En marzo de 1973, durante las elecciones parlamentarias nacionales, el Partido Comunista de Chile obtuvo el 16 por ciento de la votación nacional.
En esos comicios, la Unidad Popular alcanzó aproximadamente el 45 por ciento de la votación nacional, acercándose al 50 por ciento.
El Partido Comunista había logrado esa votación solo en otra ocasión anterior en su historia, antes de que se le impusiera una ley destinada a destruirlo, aniquilarlo y borrarlo de Chile.
La Unidad Popular, fuerza principal del gobierno del Presidente Salvador Allende, considerado el más democrático que ha tenido Chile, obtuvo esa votación cuando muchos anticipaban un colapso electoral.
Ese resultado aceleró el despliegue de mecanismos terroristas, atentados, sabotajes, acciones financieras y medidas antidemocráticas destinadas a desestabilizar el gobierno de Allende y provocar su caída.
El gobierno de los Estados Unidos encabezó este proceso en todos los ámbitos, contando con cómplices activos en Chile. Fuerzas oligárquicas animadas por el odio y el afán de venganza, así como fuerzas políticas de diversas orientaciones ideológicas, participaron en estos esfuerzos.
Este antecedente es crucial para entender la forma del golpe terrorista, sus consecuencias posteriores, y las causas tácticas y estratégicas que lo sustentaron.
El imperialismo norteamericano y sus aliados nacionales intensificaron sus acciones tras las elecciones de marzo de 1973 porque, conforme a sus intereses antinacionales, concluyeron que la Unidad Popular y el liderazgo de Salvador Allende permanecían intactos incluso ante una potencial derrota electoral, manteniendo una considerable presencia en los movimientos sociales, la justicia social y la proyección internacional de Chile, con un inmenso apoyo y prestigio ético y político.

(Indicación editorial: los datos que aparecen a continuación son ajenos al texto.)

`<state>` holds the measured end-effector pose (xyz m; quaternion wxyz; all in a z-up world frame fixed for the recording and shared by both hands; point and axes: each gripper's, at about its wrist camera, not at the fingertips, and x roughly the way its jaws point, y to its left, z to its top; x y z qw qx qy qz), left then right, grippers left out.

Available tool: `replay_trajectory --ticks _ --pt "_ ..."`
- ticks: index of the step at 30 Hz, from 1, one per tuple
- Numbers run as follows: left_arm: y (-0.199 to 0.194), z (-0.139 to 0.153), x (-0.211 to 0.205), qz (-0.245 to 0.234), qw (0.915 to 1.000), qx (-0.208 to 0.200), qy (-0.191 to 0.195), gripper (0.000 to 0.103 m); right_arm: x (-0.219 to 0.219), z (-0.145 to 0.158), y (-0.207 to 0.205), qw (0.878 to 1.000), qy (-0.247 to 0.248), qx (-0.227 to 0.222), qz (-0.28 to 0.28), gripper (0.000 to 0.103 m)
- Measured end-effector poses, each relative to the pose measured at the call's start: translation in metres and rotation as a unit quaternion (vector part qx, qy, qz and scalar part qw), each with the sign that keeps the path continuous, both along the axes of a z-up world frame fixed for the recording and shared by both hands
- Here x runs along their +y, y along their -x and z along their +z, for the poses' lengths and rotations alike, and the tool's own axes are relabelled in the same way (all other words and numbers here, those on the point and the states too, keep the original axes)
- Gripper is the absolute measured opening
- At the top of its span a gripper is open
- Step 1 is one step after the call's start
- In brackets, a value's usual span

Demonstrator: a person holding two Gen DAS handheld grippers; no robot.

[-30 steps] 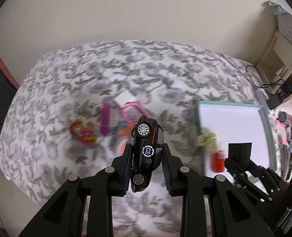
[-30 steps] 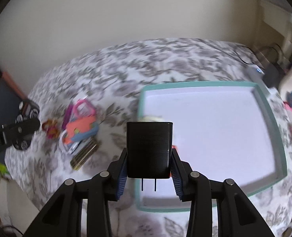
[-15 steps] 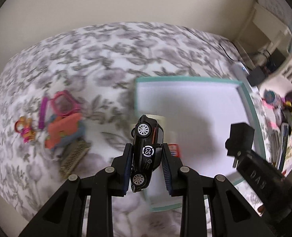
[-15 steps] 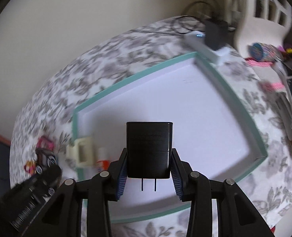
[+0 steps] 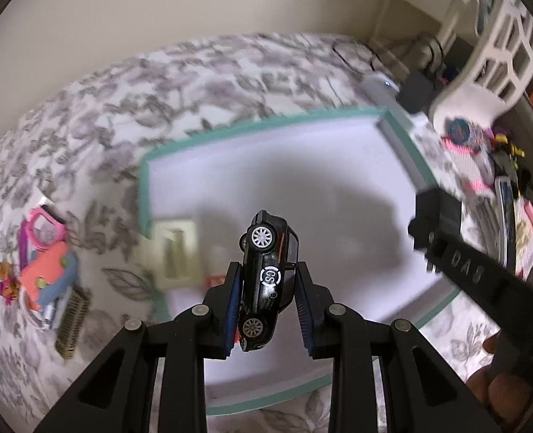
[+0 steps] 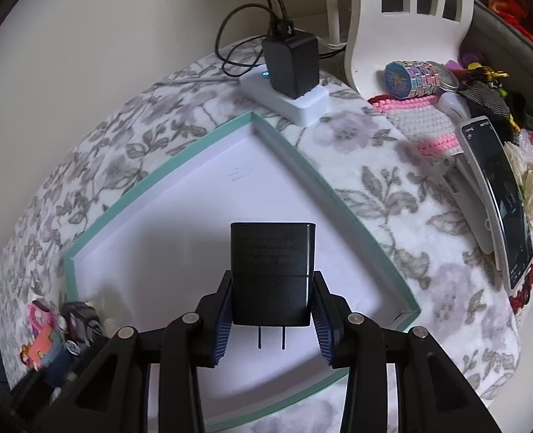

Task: Organize rigid objects
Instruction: 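Carry the black toy car and black charger over the teal tray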

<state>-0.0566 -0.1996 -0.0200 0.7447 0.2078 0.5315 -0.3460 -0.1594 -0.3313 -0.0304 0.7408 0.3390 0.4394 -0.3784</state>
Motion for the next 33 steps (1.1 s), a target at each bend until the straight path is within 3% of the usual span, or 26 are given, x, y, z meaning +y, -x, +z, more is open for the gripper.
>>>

Por lo tanto, es falso pretender imponer una versión histórica que sugiera que en Chile todos fuimos parcialmente responsables de lo que desencadenó el golpe.
En Chile, el imperialismo y las fuerzas reaccionarias y antidemocráticas ejecutaron el golpe para borrar y castigar décadas de luchas populares, arte trasgresor, reformas al Estado, y una política internacional de solidaridad con los pueblos que buscaban su emancipación e independencia. El golpe fue perpetrado para sancionar a quienes postulaban el socialismo para Chile.
Esta postura persiste sin tregua hasta hoy.
No es casual la actual posición del gobierno norteamericano ni la de sus históricos aliados locales.
Sin embargo, en medio de la creciente ofensiva reaccionaria que atraviesa Chile, con expresiones en el gobierno, el parlamento y los municipios, resurge desde el pueblo una tendencia que no ignora ni reniega de la historia, que valora el proyecto popular y a Salvador Allende, y que rechaza el golpe y sus consecuencias que persisten hasta hoy.
Estos constituyen las bases para retomar un camino que, en la dialéctica histórica, recrea desde los principios la ética y la necesidad urgente de una propuesta alternativa al capitalismo salvaje y al neoliberalismo, para que Chile construya su futuro con igualdad, justicia social, democracia y perspectiva socialista.
Desde las organizaciones sociales, juntas de vecinos, movimientos estudiantiles, femeninos y de género, pobladores urbanos y rurales, pueblos originarios, expresiones territoriales diversas, desde el mundo del arte, la cultura, las religiones y el conocimiento, y desde el mundo del trabajo, continuaremos construyendo nuestras históricas aspiraciones.